'''
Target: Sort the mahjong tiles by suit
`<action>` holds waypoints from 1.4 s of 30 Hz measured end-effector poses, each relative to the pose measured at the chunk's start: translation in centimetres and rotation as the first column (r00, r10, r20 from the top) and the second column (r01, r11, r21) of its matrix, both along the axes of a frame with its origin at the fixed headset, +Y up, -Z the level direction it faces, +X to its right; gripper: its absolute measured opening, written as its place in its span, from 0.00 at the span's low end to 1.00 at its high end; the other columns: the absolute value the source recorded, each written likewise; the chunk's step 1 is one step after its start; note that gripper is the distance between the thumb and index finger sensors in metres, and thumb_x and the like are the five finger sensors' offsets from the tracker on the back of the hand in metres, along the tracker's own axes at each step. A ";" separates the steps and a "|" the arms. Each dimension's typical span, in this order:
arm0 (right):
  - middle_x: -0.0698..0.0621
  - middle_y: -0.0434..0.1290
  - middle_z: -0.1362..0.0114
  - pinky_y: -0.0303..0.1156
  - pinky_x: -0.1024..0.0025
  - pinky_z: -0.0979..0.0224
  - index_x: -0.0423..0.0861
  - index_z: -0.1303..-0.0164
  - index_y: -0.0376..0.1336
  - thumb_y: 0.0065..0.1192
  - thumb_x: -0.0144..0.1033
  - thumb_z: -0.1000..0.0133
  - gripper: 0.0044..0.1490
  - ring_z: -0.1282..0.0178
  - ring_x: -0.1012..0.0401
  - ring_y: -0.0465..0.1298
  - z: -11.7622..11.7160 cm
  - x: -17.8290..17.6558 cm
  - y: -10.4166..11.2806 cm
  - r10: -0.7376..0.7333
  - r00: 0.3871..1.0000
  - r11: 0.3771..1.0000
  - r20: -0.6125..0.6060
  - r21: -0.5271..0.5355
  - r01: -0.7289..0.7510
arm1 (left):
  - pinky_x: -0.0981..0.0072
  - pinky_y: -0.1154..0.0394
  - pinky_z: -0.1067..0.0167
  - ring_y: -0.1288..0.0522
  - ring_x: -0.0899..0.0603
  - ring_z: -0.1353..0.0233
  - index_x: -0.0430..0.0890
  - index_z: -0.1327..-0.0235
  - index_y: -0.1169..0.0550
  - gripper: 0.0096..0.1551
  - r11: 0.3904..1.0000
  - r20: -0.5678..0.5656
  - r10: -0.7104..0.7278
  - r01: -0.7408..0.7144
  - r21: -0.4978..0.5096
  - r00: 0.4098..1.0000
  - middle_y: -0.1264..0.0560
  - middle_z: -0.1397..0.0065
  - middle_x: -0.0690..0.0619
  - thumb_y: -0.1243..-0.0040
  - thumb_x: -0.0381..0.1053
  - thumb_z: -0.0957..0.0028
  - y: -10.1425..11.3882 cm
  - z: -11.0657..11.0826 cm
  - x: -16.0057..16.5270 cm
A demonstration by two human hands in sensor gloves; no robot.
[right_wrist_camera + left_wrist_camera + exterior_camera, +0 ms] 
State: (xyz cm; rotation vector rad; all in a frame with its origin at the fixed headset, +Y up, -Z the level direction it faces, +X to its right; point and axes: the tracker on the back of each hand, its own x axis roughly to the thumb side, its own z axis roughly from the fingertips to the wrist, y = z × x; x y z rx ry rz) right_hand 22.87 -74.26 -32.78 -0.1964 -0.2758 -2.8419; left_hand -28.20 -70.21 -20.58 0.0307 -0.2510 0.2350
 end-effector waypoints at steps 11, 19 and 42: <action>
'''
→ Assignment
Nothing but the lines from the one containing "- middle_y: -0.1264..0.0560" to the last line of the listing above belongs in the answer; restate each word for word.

→ Output of the task
  - middle_y: -0.1264..0.0560
  - middle_z: -0.1397..0.0065
  - middle_x: -0.0690..0.0619
  - thumb_y: -0.1243..-0.0040
  - thumb_x: -0.0381..0.1053
  - thumb_z: -0.0957..0.0028
  - y: -10.1425..11.3882 cm
  - z: -11.0657..11.0826 cm
  - x: -16.0057..16.5270 cm
A demonstration by two human hands in sensor gloves; no robot.
[right_wrist_camera + left_wrist_camera + exterior_camera, +0 ms] 
State: (xyz cm; rotation vector rad; all in a frame with its origin at the fixed headset, +Y up, -Z the level direction it faces, +X to its right; point and axes: the tracker on the back of each hand, its own x axis roughly to the thumb side, its own z axis roughly from the fingertips to the wrist, y = z × x; x y z rx ry rz) right_hand 22.87 -74.26 -32.78 -0.1964 -0.2758 -2.8419; left_hand -28.20 -70.21 -20.58 0.0307 -0.2510 0.2350
 end-effector waypoints at steps 11, 19 and 42: <action>

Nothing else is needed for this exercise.